When you work for a brewery you have access to a copious amount of beer. Over the 5 years I have been at Iron Horse I have acquired a glorious collection of brews. I very well could have built a separate house to store my collection, but I didn’t. That’s stupid. Instead I have decided to list ways I have used beer to improve my life besides drinking it myself. I know, very selfless of me.
- The Garbage Man. Like every other good human walking this planet, garbage men enjoy beer. Shocker. Besides figuring out their love for it, I also figured out garbage men are magic. After putting a six pack of beer on top of the trash bins, the “extra bag” charge simply disappeared off my bill. Side note- I have no idea how people do not fill up the shoebox size of a container we are expected to cram all our trash in every week, it’s ridiculous.

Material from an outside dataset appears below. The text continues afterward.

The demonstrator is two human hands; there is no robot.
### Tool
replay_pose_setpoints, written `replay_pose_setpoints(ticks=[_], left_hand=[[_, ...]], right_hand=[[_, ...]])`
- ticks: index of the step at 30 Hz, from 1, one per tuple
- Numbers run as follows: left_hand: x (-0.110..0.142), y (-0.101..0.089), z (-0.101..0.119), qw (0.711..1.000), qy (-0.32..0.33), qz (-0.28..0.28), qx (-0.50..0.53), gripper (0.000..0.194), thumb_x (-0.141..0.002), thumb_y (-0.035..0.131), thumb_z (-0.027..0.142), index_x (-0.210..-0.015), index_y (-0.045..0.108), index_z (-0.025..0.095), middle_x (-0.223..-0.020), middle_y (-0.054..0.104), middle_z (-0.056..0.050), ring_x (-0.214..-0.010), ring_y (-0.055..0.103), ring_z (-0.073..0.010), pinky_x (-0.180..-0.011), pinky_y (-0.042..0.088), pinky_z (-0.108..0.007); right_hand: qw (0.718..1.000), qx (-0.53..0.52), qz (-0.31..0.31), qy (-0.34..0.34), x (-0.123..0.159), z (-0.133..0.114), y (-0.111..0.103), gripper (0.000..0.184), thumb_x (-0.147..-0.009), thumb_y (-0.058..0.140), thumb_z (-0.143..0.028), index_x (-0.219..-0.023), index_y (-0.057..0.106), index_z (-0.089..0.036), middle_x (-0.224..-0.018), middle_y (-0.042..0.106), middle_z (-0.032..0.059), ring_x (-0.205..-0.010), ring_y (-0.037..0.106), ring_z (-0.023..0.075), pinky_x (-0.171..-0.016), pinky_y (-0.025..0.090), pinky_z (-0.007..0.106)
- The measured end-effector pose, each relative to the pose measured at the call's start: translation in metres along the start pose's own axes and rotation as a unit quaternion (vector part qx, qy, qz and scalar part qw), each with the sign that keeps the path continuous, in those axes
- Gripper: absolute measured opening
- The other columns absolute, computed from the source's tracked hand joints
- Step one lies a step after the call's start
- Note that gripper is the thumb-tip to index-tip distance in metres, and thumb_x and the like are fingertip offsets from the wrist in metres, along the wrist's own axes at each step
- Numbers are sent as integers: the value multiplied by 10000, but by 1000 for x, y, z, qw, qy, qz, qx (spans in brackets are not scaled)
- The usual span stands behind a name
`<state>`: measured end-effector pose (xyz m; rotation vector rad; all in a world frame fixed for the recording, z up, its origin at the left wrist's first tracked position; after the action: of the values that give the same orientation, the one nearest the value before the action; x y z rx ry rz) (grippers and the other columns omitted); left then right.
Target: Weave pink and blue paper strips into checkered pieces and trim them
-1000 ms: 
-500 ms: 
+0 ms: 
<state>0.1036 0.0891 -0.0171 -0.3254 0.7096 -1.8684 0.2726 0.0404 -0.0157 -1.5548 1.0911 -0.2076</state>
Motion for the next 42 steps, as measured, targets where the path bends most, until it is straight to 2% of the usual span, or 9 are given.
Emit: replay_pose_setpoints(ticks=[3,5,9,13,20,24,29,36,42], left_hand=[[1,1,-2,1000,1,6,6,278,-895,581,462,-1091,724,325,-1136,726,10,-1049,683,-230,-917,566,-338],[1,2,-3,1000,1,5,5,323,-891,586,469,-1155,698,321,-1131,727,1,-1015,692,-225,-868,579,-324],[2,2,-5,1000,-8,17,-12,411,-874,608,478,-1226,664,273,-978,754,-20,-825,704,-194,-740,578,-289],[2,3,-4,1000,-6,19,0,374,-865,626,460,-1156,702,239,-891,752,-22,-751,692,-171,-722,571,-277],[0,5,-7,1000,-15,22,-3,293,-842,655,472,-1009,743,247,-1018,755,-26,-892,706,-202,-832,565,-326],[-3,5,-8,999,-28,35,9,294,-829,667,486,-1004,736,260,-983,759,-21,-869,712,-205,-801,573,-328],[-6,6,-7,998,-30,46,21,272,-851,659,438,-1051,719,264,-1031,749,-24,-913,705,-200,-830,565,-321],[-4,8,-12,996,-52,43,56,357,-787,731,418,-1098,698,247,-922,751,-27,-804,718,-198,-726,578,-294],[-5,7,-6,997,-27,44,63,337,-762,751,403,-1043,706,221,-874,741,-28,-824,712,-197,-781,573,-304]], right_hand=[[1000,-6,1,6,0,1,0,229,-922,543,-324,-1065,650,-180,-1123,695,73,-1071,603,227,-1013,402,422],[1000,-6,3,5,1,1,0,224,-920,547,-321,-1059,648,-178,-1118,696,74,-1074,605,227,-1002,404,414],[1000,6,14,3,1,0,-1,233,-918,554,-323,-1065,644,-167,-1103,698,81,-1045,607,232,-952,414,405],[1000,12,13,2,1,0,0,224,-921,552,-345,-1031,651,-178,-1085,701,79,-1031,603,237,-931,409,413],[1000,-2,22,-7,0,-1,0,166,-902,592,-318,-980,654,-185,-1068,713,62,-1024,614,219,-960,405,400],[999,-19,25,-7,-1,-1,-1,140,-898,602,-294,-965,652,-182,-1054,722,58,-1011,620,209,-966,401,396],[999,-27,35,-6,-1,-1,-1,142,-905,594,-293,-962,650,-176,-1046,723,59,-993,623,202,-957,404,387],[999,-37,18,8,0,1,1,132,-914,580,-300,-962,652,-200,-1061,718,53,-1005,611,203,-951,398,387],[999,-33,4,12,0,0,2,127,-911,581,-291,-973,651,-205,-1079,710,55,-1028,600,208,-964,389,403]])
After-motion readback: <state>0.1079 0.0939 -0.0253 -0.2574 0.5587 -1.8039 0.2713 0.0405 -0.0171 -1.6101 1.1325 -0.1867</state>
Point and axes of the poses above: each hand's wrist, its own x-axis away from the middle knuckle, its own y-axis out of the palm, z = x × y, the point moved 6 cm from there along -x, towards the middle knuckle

- The Apology. A time or two in my life I have had to bite the bullet and apologize, not because I wanted to but usually if I don’t situations become too awkward, even for me. Now I have it down to a science; sit down, say “sorry,” put the beer on the table, walk away before they can say anything. Works every time. I classify someone as an alien if they are still mad after given liquid gold. *Disclaimer, this might not work for you if you royally fudged up. Sorry.
- Pizza For Beer. After a night of drinking or before a night of drinking pizza is always part of the plan. I would literally bow down to whoever created the culinary masterpiece. Like garbage men, pizza guys also enjoy cracking open fresh cans of Irish Death. After I order a pizza, before I even have time to look in my wallet for some spare cash to tip with , the pizza arrives and there isn’t a bill in sight. Why? When I open the door and am handed a fresh hot pie, I slowly place a six pack into the pizza guy’s empty hands and say “you’re welcome.” I now receive free breadsticks. Winning.
Over the years I have learned there are some occasions where beer sharing isn’t appropriate. For example, paying the neighbor boy in beer to mow your lawn usually results in his mother setting you on fire. Cops love beer but not from a girl crying in the front seat, he/she will take the beer but you will still get a ticket. When you are a terrible driver and accidentally bump into another vehicle, beer does not make the dent go away, don’t try to convince the other person that it will.
The moral of my stories is to drink beer but more importantly share beer occasionally. It will benefit you greatly.